= WHAT TO PRODUCE =
This task calls for copying every line in the data below that contains the word "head".

= DATASET EXCERPT =

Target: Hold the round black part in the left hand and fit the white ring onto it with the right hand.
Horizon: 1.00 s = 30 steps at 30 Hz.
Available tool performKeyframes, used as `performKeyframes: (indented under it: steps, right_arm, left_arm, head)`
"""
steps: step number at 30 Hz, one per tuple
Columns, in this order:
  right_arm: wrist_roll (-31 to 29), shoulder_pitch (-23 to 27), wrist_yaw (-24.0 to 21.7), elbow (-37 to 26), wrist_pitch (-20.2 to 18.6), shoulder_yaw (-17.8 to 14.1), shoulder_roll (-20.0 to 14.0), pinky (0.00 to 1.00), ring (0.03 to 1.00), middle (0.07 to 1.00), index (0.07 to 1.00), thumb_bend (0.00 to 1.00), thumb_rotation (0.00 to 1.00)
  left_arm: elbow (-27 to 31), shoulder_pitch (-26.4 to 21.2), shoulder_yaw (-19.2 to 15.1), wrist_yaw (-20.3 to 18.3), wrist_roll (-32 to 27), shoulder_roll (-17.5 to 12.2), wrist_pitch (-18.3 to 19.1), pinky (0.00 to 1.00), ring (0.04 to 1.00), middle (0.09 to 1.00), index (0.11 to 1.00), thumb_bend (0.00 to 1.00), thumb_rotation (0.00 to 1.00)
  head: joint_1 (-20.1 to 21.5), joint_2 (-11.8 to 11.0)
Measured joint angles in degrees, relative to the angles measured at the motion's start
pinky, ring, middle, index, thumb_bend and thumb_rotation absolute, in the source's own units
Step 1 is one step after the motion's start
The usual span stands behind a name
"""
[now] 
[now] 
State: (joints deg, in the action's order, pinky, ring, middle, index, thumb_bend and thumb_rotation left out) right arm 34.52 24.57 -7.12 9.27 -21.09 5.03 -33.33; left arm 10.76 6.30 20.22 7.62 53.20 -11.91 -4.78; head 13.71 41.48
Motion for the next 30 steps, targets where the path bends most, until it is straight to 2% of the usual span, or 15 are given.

= SOLUTION BELOW =
Available tool performKeyframes, used as `performKeyframes: (indented under it: steps, right_arm, left_arm, head)`
  head: joint_1 (-20.1 to 21.5), joint_2 (-11.8 to 11.0)
State: (joints deg, in the action's order, pinky, ring, middle, index, thumb_bend and thumb_rotation left out) right arm 34.52 24.57 -7.12 9.27 -21.09 5.03 -33.33; left arm 10.76 6.30 20.22 7.62 53.20 -11.91 -4.78; head 13.71 41.48

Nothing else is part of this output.